__Required action__
Scan the lines below for "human"; report the number of lines that contain it, and only that.
___ Data to examine ___
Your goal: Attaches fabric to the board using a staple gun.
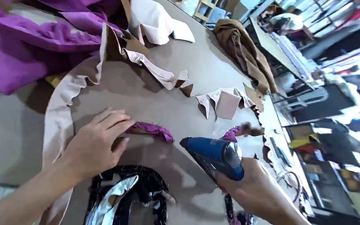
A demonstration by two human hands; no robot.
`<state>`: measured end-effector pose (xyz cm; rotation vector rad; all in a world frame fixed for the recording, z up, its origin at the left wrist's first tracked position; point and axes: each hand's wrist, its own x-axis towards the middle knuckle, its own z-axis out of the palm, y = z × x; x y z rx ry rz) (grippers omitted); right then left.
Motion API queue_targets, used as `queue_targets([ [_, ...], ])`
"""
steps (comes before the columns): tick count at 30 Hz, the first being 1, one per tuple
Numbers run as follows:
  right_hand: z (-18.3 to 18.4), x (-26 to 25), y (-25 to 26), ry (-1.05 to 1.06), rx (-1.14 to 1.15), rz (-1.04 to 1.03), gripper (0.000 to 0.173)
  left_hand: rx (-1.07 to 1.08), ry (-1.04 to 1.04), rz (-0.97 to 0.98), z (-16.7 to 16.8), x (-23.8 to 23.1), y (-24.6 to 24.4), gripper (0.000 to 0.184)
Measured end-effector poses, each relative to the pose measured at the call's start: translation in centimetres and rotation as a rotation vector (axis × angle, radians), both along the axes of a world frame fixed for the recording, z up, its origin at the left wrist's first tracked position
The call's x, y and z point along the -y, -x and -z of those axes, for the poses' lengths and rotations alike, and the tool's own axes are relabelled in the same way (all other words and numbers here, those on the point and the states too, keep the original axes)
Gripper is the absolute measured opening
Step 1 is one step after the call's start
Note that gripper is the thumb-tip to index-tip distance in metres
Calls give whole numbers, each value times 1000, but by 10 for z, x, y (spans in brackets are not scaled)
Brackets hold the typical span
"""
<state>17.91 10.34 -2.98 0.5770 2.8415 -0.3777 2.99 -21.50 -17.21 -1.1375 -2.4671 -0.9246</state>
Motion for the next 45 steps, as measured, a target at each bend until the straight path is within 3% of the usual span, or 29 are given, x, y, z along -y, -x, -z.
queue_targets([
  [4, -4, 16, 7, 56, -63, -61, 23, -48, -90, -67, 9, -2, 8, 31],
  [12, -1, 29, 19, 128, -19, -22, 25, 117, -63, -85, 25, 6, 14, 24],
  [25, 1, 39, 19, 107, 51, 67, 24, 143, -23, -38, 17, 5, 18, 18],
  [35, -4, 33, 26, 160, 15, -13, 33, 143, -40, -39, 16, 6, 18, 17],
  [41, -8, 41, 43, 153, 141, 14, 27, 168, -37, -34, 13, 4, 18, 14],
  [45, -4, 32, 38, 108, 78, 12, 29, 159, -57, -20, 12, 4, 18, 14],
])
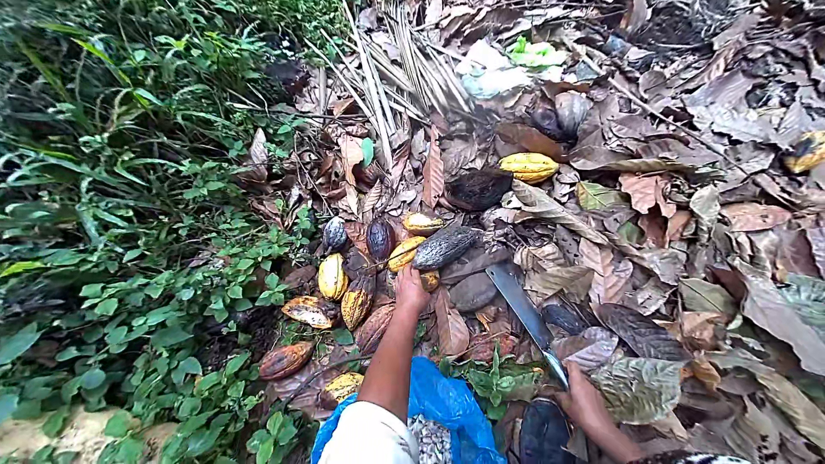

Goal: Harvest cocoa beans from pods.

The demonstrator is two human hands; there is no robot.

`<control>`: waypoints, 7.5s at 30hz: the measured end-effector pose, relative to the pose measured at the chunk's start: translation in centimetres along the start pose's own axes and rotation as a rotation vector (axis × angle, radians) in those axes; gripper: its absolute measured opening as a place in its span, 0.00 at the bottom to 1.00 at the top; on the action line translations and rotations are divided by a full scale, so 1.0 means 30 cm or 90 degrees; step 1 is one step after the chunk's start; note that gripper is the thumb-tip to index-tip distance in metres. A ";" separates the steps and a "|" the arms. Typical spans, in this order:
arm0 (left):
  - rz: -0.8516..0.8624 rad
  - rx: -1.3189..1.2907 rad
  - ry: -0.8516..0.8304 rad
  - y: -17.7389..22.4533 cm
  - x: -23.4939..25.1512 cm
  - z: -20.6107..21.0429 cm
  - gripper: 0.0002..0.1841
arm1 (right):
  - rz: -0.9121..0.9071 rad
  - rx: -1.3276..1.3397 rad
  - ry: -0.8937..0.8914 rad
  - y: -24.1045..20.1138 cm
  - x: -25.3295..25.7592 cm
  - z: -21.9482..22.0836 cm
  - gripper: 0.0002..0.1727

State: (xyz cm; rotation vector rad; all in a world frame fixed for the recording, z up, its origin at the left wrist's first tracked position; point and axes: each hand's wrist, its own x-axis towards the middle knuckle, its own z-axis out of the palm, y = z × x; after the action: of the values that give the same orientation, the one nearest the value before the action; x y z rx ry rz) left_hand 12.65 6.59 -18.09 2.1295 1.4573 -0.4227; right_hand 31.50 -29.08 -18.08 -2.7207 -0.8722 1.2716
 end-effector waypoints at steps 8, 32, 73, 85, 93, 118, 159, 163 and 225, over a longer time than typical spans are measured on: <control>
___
__Final answer__
2